Mantan penyidik senior Komisi Pemberantasan Korupsi (KPK), Praswad Nugraha, menegaskan bahwa pemberian sanksi terhadap 13 korporasi yang diduga memperoleh keuntungan dari skandal penjualan solar bersubsidi harus dilakukan berdasarkan aturan hukum yang berlaku.
Menurutnya, bentuk sanksi dapat berupa denda dalam jumlah besar, pencabutan izin usaha, bahkan pembubaran korporasi bila terbukti bersalah. Ia menilai, efek jera tidak hanya ditentukan oleh besarnya denda, tetapi juga oleh kepastian hukum dan penegakan yang adil tanpa diskriminasi.
“Jika sebuah perusahaan terbukti melakukan tindak pidana, sanksi harus dijatuhkan secara maksimal dan proporsional untuk memulihkan kerugian negara serta mengembalikan rasa keadilan publik,” ujar Praswad kepada inilah.com, dikutip Minggu (19/10/2025).

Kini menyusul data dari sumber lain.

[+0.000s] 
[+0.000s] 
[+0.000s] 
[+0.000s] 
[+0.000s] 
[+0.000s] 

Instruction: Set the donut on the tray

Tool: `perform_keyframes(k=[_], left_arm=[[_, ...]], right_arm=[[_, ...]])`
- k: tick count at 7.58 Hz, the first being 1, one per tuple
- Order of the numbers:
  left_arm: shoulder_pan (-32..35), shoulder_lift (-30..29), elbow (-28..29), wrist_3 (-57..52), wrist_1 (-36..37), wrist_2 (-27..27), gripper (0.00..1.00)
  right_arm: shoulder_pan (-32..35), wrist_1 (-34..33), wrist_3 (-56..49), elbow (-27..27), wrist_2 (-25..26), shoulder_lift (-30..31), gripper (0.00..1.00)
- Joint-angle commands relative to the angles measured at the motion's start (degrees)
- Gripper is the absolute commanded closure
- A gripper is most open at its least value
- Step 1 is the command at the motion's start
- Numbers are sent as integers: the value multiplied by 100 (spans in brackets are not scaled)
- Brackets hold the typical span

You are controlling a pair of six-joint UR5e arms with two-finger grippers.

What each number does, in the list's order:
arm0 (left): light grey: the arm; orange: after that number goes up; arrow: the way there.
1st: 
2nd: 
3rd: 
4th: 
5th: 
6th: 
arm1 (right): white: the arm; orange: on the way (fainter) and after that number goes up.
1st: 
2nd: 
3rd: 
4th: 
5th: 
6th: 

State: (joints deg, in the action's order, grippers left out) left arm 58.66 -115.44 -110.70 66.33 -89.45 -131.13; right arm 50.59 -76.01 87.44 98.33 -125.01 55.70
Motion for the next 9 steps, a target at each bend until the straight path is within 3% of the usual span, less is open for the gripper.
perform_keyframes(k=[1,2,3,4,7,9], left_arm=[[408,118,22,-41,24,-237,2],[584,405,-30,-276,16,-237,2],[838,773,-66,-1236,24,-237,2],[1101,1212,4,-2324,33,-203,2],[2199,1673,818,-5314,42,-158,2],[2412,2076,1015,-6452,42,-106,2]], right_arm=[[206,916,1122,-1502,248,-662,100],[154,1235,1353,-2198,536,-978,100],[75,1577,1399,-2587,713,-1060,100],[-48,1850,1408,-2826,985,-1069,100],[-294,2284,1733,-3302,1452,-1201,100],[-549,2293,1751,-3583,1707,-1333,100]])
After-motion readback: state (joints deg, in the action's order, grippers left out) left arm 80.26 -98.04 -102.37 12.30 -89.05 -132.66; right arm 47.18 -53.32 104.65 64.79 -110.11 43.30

Praswad juga mengingatkan agar proses penetapan tersangka, baik terhadap individu maupun korporasi, tidak dilakukan secara tergesa-gesa. Ia menekankan bahwa penetapan tersebut harus didasarkan pada alat bukti permulaan yang cukup, sebagaimana diatur dalam hukum acara pidana.
Apabila penetapan tersangka dilakukan tanpa bukti kuat, lanjutnya, hal itu dapat menimbulkan kesalahan yudisial (judicial error) yang justru merusak kredibilitas penegakan hukum.
“Kita harus tetap menjunjung tinggi asas praduga tak bersalah hingga proses pengadilan selesai. Unsur utama yang perlu dibuktikan adalah adanya mens rea atau niat jahat dari masing-masing korporasi sebelum penetapan tersangka dilakukan,” jelasnya.
Praswad menilai kasus ini menjadi ujian penting bagi kredibilitas Kejaksaan Agung (Kejagung). Sejarah menunjukkan, penanganan kasus korupsi berskala besar sering kali diwarnai dinamika dan potensi intervensi.
“Keberhasilan Kejagung dalam menelusuri aliran dana, menentukan tersangka dengan tepat, serta bertindak tanpa terburu-buru maupun berlarut-larut, akan menjadi ukuran independensi dan komitmen lembaga ini dalam memberantas korupsi,” tambahnya.
Ia juga menegaskan, masyarakat kini menunggu langkah konkret Kejagung yang transparan dan berintegritas untuk memastikan hukum berlaku setara bagi semua pihak.
Publik saat ini menantikan keberanian Kejagung dalam memeriksa sejumlah pengusaha besar yang perusahaannya diduga memperoleh keuntungan miliaran rupiah dari praktik penjualan solar dengan harga jauh di bawah standar.
Beberapa nama besar yang disebut antara lain Boy Thohir (Adaro Group), Franky Widjaja (Sinarmas Group), dan Djony Bunarto Tjondro (Astra Group).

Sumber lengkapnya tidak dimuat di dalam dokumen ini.